Даже из дальнего конца коридора через все минувшие с тех пор дни до меня доносится эхо судорожных вдохов – мой брат задыхается от ужаса и боли.
Император цепенеет и кренится вбок. Херея с трудом вытаскивает из его тела меч, потому что из-за неудачного удара запаниковал и забыл повернуть лезвие в ране, и она, отвратительно чавкая, оказывает ему сопротивление. Когда наконец меч свободен, Херея по инерции делает пару шагов назад, а Виниций отступил еще раньше, не желая принимать в убийстве непосредственное участие. Так получилось, что моего брата несколько секунд никто и ничто не держит.
Калигула, клонясь то вправо, то влево, делает один шаг, потом второй. В отчаянии тянет руку к Виницию – к человеку, к которому всегда обращался в критические моменты и которого считал неспособным на предательство. Император пытается что-то сказать, однако его горло издает лишь сиплое бульканье. Думаю, он хочет повторить слова Цезаря, адресованные Бруту.
И ты, Виниций?
Ибо от Калигулы отвернулись все. Сначала консулы и префекты претория, потом сенат, потом его собственная семья и, наконец, ближайший круг сподвижников. Он оборачивается, видит, что Каллист призывает преторианцев помочь трибунам. Его глаза превращаются в узкие щели, когда он замечает выражение лица Клавдия и понимает, что в этом коридоре нет невинных или неосведомленных. Потом его глаза вновь широко распахиваются – это Херея наносит повторный удар, который протыкает черное, иссохшее, истерзанное сердце Калигулы. Во многом для брата это счастье, что оно перестало биться. Наконец-то он обретет покой. Больше никто его не предаст.
Гай снова хватает ртом воздух, ноги у него подкашиваются, и он валится навзничь.
Виниций плачет. Задуманное им чистое и быстрое спасение империи оказалось совсем другим. Оно беспорядочное, кровавое, мучительное и тянется целую жизнь. Ему оно тяжело далось. Это было самое трудное, что может выпасть на долю человека: предать лучшего друга ради пустого, но безжалостного принципа.
Я слышала, как за моей спиной дышат Виниций и охранники.
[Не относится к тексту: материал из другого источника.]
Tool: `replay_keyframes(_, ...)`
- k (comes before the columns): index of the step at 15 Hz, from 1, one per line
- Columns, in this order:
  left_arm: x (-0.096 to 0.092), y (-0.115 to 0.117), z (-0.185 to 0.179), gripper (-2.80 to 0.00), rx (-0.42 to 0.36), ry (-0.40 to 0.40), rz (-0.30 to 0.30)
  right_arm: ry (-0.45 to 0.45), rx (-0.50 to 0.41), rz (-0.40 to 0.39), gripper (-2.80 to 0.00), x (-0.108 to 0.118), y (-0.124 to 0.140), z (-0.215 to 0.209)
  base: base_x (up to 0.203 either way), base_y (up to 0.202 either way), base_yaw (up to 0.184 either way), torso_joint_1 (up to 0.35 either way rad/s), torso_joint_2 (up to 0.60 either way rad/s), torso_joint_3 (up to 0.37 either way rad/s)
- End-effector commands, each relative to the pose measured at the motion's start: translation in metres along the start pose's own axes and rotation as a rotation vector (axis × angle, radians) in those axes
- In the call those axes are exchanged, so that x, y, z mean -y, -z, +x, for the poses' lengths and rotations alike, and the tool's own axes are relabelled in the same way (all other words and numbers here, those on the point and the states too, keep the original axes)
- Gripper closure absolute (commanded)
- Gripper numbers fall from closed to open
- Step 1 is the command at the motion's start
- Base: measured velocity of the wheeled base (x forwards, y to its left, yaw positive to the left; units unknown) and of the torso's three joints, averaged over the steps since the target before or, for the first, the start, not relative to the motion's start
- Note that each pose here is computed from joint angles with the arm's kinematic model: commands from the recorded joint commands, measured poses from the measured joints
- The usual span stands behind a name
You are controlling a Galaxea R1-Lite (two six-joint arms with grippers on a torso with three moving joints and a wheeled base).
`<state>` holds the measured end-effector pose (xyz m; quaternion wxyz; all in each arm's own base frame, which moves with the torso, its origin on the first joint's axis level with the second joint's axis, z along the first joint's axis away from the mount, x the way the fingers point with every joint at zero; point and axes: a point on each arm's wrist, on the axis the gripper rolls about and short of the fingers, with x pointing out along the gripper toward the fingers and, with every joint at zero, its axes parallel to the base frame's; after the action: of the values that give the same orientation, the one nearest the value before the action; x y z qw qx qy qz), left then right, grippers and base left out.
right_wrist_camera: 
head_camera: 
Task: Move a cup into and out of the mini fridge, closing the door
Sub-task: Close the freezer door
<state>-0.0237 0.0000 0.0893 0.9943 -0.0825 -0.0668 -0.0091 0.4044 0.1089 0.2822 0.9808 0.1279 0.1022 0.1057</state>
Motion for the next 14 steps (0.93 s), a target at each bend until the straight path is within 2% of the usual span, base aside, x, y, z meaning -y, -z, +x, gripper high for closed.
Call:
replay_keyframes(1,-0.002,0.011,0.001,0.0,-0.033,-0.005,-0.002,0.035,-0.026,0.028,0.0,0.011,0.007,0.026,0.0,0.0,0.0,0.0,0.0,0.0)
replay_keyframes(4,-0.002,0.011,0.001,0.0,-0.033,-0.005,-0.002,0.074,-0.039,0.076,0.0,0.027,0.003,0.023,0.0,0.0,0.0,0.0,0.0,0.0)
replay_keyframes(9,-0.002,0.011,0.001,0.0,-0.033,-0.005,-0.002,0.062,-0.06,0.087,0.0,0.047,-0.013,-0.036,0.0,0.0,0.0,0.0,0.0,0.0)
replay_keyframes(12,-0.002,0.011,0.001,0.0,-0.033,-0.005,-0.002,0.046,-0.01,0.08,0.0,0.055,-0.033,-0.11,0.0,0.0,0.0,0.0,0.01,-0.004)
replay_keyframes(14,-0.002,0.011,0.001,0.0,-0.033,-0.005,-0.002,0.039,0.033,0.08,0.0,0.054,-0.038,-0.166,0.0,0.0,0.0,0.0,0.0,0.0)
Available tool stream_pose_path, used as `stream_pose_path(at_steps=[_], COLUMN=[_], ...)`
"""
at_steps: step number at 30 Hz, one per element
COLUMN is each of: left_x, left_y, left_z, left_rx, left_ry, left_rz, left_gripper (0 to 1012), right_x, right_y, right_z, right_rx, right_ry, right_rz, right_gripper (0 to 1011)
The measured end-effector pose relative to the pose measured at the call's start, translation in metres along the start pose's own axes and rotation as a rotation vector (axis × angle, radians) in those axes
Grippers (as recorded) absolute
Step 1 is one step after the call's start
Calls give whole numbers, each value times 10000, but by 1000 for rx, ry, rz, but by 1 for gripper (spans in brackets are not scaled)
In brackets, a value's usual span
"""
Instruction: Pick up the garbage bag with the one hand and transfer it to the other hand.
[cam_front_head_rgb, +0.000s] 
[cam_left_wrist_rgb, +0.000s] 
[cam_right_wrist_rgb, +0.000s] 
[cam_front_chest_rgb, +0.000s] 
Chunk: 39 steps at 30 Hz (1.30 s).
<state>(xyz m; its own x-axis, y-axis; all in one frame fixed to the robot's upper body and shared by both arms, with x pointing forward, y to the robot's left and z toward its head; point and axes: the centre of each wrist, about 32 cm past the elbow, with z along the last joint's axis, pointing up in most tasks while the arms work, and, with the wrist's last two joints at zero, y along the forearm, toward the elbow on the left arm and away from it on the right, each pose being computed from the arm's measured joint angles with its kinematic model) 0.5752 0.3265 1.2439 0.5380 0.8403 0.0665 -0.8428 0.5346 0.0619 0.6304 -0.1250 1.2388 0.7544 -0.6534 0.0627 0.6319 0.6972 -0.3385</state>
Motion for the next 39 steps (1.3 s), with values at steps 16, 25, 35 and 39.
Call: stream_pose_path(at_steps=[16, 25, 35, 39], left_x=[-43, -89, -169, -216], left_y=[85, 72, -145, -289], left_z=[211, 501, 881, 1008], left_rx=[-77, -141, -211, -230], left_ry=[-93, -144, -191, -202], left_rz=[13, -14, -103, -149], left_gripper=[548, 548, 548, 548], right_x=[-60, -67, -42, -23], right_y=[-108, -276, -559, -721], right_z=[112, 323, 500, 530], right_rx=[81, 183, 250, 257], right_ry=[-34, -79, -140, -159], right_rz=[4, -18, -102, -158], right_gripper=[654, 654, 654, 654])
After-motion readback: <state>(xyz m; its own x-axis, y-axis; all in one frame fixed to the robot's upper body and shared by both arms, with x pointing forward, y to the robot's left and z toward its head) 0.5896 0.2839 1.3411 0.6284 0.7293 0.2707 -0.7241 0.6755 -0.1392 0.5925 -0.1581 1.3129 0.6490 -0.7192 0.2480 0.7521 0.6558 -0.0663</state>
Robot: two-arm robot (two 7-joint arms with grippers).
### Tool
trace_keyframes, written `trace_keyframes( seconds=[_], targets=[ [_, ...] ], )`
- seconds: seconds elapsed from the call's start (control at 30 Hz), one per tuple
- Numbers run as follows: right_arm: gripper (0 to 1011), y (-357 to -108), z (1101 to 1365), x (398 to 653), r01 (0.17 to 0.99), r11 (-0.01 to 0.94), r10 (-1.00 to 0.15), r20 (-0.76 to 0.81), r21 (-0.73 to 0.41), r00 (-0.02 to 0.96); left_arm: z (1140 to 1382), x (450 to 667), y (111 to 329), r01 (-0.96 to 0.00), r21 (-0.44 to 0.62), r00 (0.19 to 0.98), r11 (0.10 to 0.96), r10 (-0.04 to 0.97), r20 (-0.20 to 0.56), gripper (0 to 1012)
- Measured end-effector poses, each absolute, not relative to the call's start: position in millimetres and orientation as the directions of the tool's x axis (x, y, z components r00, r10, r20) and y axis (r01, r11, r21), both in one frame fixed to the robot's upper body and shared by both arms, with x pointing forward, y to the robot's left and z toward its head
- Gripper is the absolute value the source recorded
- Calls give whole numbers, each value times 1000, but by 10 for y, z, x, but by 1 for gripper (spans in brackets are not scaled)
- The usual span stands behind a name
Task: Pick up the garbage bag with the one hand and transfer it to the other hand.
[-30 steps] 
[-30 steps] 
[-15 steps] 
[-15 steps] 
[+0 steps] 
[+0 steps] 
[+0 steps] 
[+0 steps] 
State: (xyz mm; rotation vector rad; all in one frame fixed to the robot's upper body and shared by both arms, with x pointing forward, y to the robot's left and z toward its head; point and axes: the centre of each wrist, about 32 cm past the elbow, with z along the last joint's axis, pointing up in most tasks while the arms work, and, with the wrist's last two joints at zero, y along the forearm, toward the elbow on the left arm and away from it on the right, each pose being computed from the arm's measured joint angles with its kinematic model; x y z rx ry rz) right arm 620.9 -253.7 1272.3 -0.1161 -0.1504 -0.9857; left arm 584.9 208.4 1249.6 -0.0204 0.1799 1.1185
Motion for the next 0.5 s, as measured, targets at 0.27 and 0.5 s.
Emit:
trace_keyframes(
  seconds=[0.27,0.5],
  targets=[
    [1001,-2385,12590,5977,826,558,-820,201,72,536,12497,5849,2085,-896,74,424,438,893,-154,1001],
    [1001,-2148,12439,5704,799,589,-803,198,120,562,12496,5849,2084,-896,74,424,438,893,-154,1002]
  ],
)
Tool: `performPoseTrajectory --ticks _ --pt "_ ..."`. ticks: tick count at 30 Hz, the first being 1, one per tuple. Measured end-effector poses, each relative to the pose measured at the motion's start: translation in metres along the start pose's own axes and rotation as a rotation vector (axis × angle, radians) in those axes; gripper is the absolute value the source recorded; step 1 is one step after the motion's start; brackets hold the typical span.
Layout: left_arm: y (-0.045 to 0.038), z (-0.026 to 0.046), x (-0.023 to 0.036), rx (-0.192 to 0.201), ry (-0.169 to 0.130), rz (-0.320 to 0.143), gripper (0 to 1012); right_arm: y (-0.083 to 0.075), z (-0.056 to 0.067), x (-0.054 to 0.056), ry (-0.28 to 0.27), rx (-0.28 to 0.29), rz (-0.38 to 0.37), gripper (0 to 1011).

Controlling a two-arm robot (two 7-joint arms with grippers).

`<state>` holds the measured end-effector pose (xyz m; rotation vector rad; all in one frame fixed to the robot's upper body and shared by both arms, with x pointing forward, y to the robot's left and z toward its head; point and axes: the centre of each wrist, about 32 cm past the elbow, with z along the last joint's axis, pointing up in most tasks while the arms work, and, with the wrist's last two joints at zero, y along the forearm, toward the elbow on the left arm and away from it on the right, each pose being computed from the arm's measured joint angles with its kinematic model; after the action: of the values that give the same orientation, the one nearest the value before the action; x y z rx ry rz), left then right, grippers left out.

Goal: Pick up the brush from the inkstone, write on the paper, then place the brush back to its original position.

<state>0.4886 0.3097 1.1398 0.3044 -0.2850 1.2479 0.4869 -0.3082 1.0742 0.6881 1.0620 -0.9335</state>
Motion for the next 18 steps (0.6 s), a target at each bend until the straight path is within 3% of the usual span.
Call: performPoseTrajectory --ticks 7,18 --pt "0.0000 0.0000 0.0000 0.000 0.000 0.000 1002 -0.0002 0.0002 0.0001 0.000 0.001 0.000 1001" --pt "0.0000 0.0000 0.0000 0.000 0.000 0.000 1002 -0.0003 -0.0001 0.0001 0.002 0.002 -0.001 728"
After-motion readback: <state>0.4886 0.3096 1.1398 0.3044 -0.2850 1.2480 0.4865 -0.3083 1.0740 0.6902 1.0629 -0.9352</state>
Вот и место убийства. Ибо это не было казнью или схваткой, но именно жестокое, расчетливое убийство. На земле пятна. Их цвет не определялся в красном свечении, окутавшем весь коридор, но они темные, и я поняла, что это. Это кровь Юлиев, та, что струилась из великого Цезаря на ступенях курии в театре Помпея и из великого Гая Юлия Цезаря Калигулы на склоне Палатина. Здесь умер мой брат, окруженный людьми и совершенно одинокий.
– Я хотел, чтобы все произошло быстро, – повторил Виниций. – Так и должно было случиться. Один удар – и все кончено. Но эти животные – они не могли остановиться. От первого удара Гай ушел, и они перепугались, ожесточились, стали махать мечами как бешеные. Надо было мне взять кинжал, тогда я, наверное, сумел бы закончить все разом.